• [Aim of the exercise] What is needed is a word-for-word copy of all the entries, minus the pictures.

• [Source records]
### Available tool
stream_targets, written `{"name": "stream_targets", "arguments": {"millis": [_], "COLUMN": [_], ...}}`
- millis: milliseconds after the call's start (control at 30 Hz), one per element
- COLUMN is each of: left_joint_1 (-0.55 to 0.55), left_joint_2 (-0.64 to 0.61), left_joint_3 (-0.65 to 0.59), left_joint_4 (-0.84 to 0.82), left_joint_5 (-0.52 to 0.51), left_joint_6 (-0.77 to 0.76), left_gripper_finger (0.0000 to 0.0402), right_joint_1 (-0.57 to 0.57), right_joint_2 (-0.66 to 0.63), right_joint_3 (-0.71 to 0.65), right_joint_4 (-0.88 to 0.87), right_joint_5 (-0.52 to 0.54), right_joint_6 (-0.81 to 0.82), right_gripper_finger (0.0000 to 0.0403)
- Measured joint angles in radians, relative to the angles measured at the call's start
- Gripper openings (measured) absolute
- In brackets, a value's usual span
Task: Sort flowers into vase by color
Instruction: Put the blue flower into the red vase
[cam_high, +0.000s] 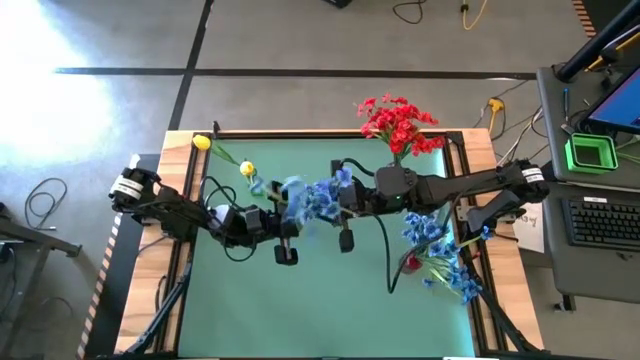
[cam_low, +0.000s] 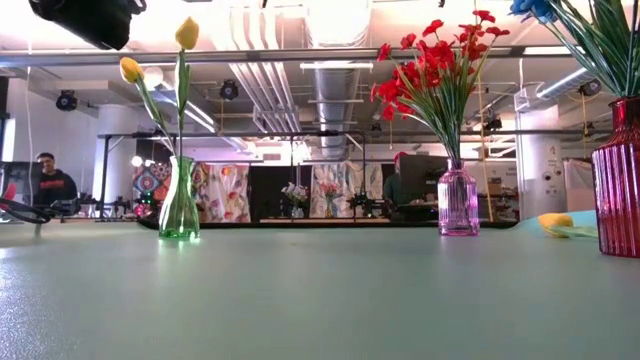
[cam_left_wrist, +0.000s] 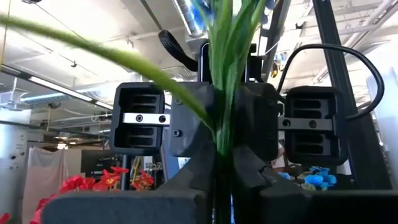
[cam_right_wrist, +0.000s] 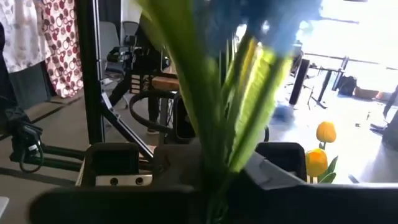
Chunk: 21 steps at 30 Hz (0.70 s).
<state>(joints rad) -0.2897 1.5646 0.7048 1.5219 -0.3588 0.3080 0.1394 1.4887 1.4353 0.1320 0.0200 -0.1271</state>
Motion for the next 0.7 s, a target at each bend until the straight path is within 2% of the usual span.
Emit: {"name": "stream_targets", "arguments": {"millis": [67,167,300,433,567,700], "left_joint_1": [0.000,0.000,-0.002,-0.012,-0.023,-0.027], "left_joint_2": [0.000,-0.001,-0.002,-0.003,-0.011,-0.012], "left_joint_3": [0.000,0.000,0.000,-0.001,-0.003,-0.004], "left_joint_4": [-0.005,-0.009,-0.030,-0.091,-0.186,-0.294], "left_joint_5": [0.001,-0.010,-0.054,-0.132,-0.201,-0.202], "left_joint_6": [-0.002,-0.019,-0.040,-0.048,-0.083,-0.159], "left_gripper_finger": [0.0040,0.0084,0.0152,0.0210,0.0246,0.0264], "right_joint_1": [0.000,0.000,0.000,0.000,-0.002,-0.002], "right_joint_2": [0.000,-0.001,-0.010,-0.072,-0.175,-0.263], "right_joint_3": [0.000,0.000,0.000,-0.001,-0.001,-0.001], "right_joint_4": [-0.010,-0.023,-0.038,-0.099,-0.181,-0.286], "right_joint_5": [0.002,0.002,0.002,0.010,0.082,0.122], "right_joint_6": [0.003,0.020,0.017,0.011,-0.024,-0.023], "right_gripper_finger": [0.0019,0.0019,0.0020,0.0020,0.0020,0.0020]}}
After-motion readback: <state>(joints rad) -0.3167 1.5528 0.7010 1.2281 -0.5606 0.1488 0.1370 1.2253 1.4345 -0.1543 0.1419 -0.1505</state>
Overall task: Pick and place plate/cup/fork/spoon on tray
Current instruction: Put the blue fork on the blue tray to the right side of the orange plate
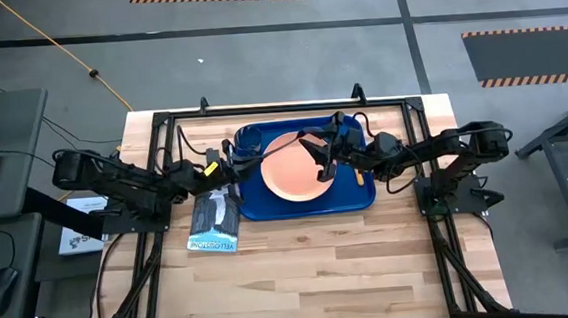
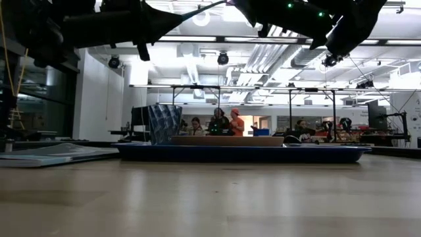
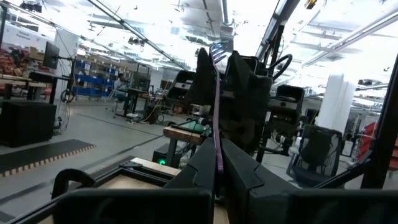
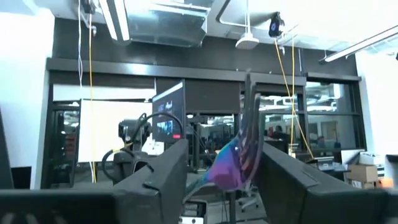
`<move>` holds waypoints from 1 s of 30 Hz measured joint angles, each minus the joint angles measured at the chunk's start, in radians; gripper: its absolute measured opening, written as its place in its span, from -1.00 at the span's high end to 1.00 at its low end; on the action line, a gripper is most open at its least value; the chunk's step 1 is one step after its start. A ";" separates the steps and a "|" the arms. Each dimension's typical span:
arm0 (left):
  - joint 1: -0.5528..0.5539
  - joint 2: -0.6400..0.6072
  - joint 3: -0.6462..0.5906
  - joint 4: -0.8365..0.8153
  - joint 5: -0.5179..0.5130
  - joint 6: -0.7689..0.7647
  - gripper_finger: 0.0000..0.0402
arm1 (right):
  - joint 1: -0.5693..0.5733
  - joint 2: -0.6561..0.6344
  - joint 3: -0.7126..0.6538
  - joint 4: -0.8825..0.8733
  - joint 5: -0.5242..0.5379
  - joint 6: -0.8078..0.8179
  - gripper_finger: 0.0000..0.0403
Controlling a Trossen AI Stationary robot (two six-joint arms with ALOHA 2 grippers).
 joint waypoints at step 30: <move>0.000 -0.019 0.000 -0.127 -0.104 0.109 0.31 | 0.000 -0.246 0.000 -0.451 0.149 -0.085 1.00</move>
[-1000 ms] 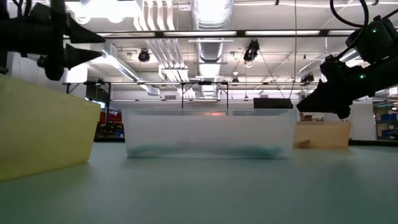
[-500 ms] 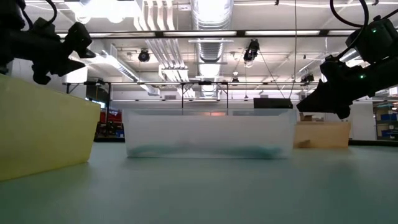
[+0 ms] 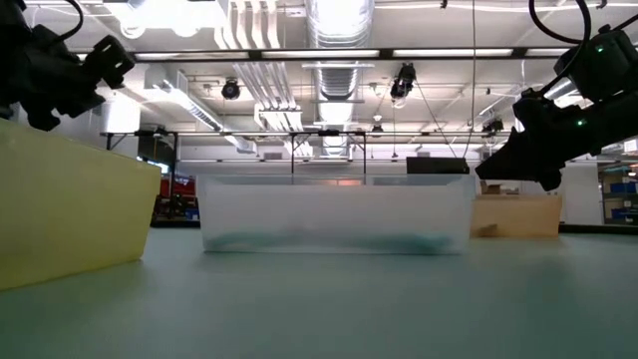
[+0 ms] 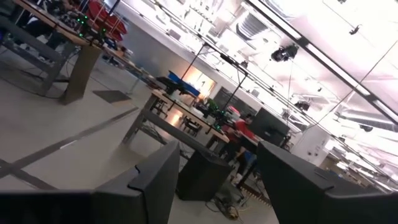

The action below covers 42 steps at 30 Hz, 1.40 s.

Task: Sort silverware by color (type)
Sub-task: Return to Home Position

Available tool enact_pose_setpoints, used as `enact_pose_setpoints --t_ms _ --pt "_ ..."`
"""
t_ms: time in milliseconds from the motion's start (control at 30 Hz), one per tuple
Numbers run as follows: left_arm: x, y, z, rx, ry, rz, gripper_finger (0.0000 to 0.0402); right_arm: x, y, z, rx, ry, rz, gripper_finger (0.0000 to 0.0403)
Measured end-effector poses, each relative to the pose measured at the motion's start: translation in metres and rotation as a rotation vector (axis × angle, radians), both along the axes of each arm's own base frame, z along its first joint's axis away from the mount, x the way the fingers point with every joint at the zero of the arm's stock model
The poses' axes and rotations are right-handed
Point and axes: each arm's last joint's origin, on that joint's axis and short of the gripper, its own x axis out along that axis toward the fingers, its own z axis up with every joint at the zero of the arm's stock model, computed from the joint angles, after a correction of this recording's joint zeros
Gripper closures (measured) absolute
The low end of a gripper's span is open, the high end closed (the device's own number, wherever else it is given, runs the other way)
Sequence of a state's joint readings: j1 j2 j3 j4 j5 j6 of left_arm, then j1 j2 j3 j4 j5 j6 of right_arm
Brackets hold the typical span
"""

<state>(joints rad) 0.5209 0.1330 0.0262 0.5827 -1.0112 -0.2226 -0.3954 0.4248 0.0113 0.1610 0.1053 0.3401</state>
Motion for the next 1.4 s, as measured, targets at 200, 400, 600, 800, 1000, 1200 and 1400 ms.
enact_pose_setpoints --t_ms 200,400,600,800,1000,1200,1400 --pt "0.001 0.0006 0.0005 -0.005 0.008 0.0 0.02 0.0 0.0 -0.0001 0.0 0.0 0.0 0.033" --pt "0.0027 0.0016 -0.0007 -0.014 0.025 0.0 0.02 0.0 0.0 -0.0002 0.0 0.001 0.0 0.033" --pt "0.0042 0.0024 -0.0018 -0.022 0.039 0.0 0.02 0.0 0.0 -0.0001 0.0 0.0 0.0 0.033" --pt "0.0051 0.0029 -0.0025 -0.027 0.047 0.0 0.02 0.0 0.0 -0.0001 0.0 0.0 0.0 0.033" --pt "0.0051 0.0029 -0.0025 -0.027 0.048 0.0 0.02 0.0 0.0 -0.0005 0.001 0.003 0.0 0.033" --pt "0.0051 0.0029 -0.0025 -0.027 0.048 0.0 0.02 0.0 0.0 -0.0005 0.001 0.003 0.0 0.033" --pt "0.0052 0.003 -0.0026 -0.028 0.049 0.0 0.02 0.0 0.0 -0.0005 0.001 0.003 0.0 0.033"
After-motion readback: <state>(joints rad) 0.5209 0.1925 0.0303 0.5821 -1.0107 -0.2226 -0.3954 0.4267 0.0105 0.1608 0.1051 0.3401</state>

• [Reply]
### Available tool
stream_targets, written `{"name": "stream_targets", "arguments": {"millis": [_], "COLUMN": [_], ...}}`
- millis: milliseconds after the call's start (control at 30 Hz), one per element
- COLUMN is each of: left_joint_1 (-0.55 to 0.55), left_joint_2 (-0.64 to 0.61), left_joint_3 (-0.65 to 0.59), left_joint_4 (-0.84 to 0.82), left_joint_5 (-0.52 to 0.51), left_joint_6 (-0.77 to 0.76), left_gripper_finger (0.0000 to 0.0402), right_joint_1 (-0.57 to 0.57), right_joint_2 (-0.66 to 0.63), right_joint_3 (-0.71 to 0.65), right_joint_4 (-0.88 to 0.87), right_joint_5 (-0.52 to 0.54), right_joint_6 (-0.81 to 0.82), right_gripper_finger (0.0000 to 0.0403)
- Measured joint angles in radians, relative to the angles measured at the call's start
- Gripper openings (measured) absolute
- In brackets, a value's usual span
Task: Sort flowers into vase by color
Instruction: Put the blue flower into the red vase
[cam_high, +0.000s] 
[cam_low, +0.000s] 
[cam_left_wrist, +0.000s] 
[cam_right_wrist, +0.000s] 
Chunk: 21 steps at 30 Hz (0.70 s).
<state>(joints rad) -0.2897 1.5646 0.7048 1.5219 -0.3588 0.3080 0.1394 1.4887 1.4353 0.1320 0.0200 -0.1271</state>
Motion for the next 0.7 s, a target at each bend until the straight path is within 2% of the usual span.
Emit: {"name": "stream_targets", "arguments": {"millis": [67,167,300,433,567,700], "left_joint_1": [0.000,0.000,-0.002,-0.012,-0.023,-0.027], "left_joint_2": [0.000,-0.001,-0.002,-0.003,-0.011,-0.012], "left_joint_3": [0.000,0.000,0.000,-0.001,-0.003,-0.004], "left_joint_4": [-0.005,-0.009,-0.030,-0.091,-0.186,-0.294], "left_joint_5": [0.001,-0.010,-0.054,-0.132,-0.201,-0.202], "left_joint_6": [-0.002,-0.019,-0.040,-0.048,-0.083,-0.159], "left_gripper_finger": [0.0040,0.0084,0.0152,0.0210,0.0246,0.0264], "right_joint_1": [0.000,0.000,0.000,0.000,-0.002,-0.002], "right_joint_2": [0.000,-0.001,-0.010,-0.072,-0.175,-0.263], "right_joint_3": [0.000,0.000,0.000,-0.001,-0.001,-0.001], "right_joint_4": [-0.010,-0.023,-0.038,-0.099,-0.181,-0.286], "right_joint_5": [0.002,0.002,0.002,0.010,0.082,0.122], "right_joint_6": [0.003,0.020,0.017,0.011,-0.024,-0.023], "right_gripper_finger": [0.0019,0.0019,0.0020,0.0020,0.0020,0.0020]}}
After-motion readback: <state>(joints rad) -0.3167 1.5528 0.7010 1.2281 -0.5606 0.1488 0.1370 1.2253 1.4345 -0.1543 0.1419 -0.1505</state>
Overall task: Pick and place plate/cup/fork/spoon on tray
Current instruction: Put the blue fork on the blue tray to the right side of the orange plate
`<move>` holds waypoints from 1 s of 30 Hz measured joint angles, each minus the joint angles measured at the chunk's start, in radians; gripper: its absolute measured opening, written as its place in its span, from -1.00 at the span's high end to 1.00 at its low end; on the action line, a gripper is most open at its least value; the chunk's step 1 is one step after its start. A ";" separates the steps and a "|" the arms. Each dimension's typical span:
arm0 (left):
  - joint 1: -0.5528..0.5539
  - joint 2: -0.6400..0.6072
  - joint 3: -0.6462..0.5906
  - joint 4: -0.8365..0.8153
  - joint 5: -0.5179..0.5130
  - joint 6: -0.7689..0.7647
  - gripper_finger: 0.0000..0.0402
arm1 (right):
  - joint 1: -0.5693..0.5733
  - joint 2: -0.6561..0.6344
  - joint 3: -0.7126..0.6538
  - joint 4: -0.8825..0.8733
  - joint 5: -0.5242..0.5379
  - joint 6: -0.8078..0.8179
  - gripper_finger: 0.0000..0.0403
Controlling a Trossen AI Stationary robot (two six-joint arms with ALOHA 2 grippers).
 joint waypoints at step 30: <move>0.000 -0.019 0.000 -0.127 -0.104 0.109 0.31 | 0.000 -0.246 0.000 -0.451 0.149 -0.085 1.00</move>
[-1000 ms] 
[-500 ms] 
[+0 ms] 
[+0 ms] 

The action below covers 42 steps at 30 Hz, 1.40 s.

Task: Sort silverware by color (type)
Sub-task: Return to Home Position

Available tool enact_pose_setpoints, used as `enact_pose_setpoints --t_ms _ --pt "_ ..."`
"""
t_ms: time in milliseconds from the motion's start (control at 30 Hz), one per tuple
Numbers run as follows: left_arm: x, y, z, rx, ry, rz, gripper_finger (0.0000 to 0.0402); right_arm: x, y, z, rx, ry, rz, gripper_finger (0.0000 to 0.0403)
Measured end-effector poses, each relative to the pose measured at the motion's start: translation in metres and rotation as a rotation vector (axis × angle, radians), both along the axes of each arm's own base frame, z along its first joint's axis away from the mount, x the way the fingers point with every joint at the zero of the arm's stock model
The poses' axes and rotations are right-handed
Point and axes: each arm's last joint's origin, on that joint's axis and short of the gripper, its own x axis out along that axis toward the fingers, its own z axis up with every joint at the zero of the arm's stock model, computed from the joint angles, after a correction of this recording's joint zeros
Gripper closures (measured) absolute
The low end of a gripper's span is open, the high end closed (the device's own number, wherever else it is given, runs the other way)
Sequence of a state's joint readings: j1 j2 j3 j4 j5 j6 of left_arm, then j1 j2 j3 j4 j5 j6 of right_arm
Brackets hold the typical span
"""

<state>(joints rad) 0.5209 0.1330 0.0262 0.5827 -1.0112 -0.2226 -0.3954 0.4248 0.0113 0.1610 0.1053 0.3401</state>
Motion for the next 1.4 s, as measured, targets at 200, 400, 600, 800, 1000, 1200 and 1400 ms.
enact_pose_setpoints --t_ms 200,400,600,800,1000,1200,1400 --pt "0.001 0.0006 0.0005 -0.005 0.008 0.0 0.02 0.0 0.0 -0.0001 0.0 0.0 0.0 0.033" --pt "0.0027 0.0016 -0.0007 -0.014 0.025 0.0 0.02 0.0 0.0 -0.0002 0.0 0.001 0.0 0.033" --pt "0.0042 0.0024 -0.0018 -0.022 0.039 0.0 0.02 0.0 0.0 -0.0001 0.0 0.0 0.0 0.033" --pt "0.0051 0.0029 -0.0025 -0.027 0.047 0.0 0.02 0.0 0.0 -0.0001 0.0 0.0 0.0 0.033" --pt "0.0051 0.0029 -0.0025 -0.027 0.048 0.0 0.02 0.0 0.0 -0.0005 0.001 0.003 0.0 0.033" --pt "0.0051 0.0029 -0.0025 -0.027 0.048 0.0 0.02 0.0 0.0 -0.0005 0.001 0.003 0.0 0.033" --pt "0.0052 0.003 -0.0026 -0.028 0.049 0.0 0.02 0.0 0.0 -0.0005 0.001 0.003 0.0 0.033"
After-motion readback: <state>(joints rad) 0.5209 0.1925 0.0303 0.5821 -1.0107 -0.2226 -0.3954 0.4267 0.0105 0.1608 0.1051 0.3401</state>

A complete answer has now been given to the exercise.